On 13 January 2014 08:46, Brett Cannon <brett at python.org> wrote:

I don't know about the rest of you but I feel like the discussion is heading off the rails (if it hasn't already jumped the tracks). Let's try to bring this back around to something actionable which people can focus their energy on as the amount of developer time spent arguing could have led to several coded-up solutions.
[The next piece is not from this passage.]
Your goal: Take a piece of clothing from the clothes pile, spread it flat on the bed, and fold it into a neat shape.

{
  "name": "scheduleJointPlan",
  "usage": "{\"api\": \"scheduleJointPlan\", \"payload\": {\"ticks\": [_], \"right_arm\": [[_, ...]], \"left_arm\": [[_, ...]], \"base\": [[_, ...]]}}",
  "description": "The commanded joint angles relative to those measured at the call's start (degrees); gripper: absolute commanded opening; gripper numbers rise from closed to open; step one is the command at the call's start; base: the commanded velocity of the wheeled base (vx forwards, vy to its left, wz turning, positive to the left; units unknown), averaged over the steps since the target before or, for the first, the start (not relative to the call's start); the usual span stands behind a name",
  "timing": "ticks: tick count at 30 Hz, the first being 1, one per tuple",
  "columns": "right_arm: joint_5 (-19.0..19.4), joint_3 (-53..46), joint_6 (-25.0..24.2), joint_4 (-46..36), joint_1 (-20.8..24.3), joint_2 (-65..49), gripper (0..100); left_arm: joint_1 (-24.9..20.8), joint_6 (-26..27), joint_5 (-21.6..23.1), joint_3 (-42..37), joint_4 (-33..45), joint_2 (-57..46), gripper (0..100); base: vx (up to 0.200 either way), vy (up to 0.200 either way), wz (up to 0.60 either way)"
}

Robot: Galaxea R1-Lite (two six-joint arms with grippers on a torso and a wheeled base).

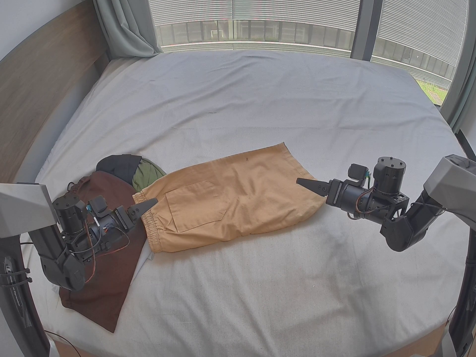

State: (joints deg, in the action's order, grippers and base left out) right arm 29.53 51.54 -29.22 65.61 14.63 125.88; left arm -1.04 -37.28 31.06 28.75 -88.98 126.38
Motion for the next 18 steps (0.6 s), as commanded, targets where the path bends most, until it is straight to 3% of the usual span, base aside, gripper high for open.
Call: {"api": "scheduleJointPlan", "payload": {"ticks": [1,18], "right_arm": [[-0.17,-1.80,-0.31,1.71,0.05,2.44,100],[-1.58,0.23,-0.40,2.59,1.98,9.03,100]], "left_arm": [[-0.63,0.10,0.05,-0.80,-0.14,-0.96,100],[-1.25,2.21,-0.30,-1.50,-0.05,-1.14,100]], "base": [[0.000,0.000,0.00],[0.000,0.000,0.00]]}}
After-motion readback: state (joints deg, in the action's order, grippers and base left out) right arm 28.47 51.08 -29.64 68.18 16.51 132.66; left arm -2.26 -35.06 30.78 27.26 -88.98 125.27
I see it as a practicality-beats-purity vs. explicit-is-better-than-implicit. The PBP group want bytes.format() (just assume I include interpolation support if you want that) to work as close to a drop-in replacement for current str.format() use in Python 2 to ease porting. The argument is that code looks cleaner and the amount of changes in Python 2 code being ported to Python 3 is much smaller. THE EIBTI group are willing to support PEP 460 but beyond that don't want to have in Python itself anything for bytes.format() which takes in a string and spits out bytes. It's bytes in->bytes out and not bytes & str in->bytes out as the PBP group is after. The EIBTI group are arguing that letting str into bytes.format() and then automatically be converted to strict ASCII leads to conflating the text/bytes divide as well as being too magical, e.g. what if you actually wanted UTF-16 for you number string instead of ASCII; the EIBTI group wants to force people to make a decision. They are also less concerned with making users update Python 2 code to handle this as it already needs to be updated for other Python 3 things anyway. From where I'm sitting, the EIBTI group and their PEP 460 proposal from Antoine (and no longer Victor) are not controversial. Everyone seems to agree that PEP 460 at minimum is acceptable and should happen for Python 3.5. The people with the uphill battle and something to prove are those arguing for str in->bytes out support in bytes.format(). The added features that the PBP group want are the ones being argued over. As the onus is on the PBP group to convince the EIBTI group (or Guido), I think the PBP group should code up a solution that does what they want and put it on PyPI to see what the community thinks. If the PBP group wants to convince the EIBTI group that str in->bytes out for bytes.format() is critical in getting a key group of users to start using Python 3 then I think that needs to be demonstrated through real-world usage by some people.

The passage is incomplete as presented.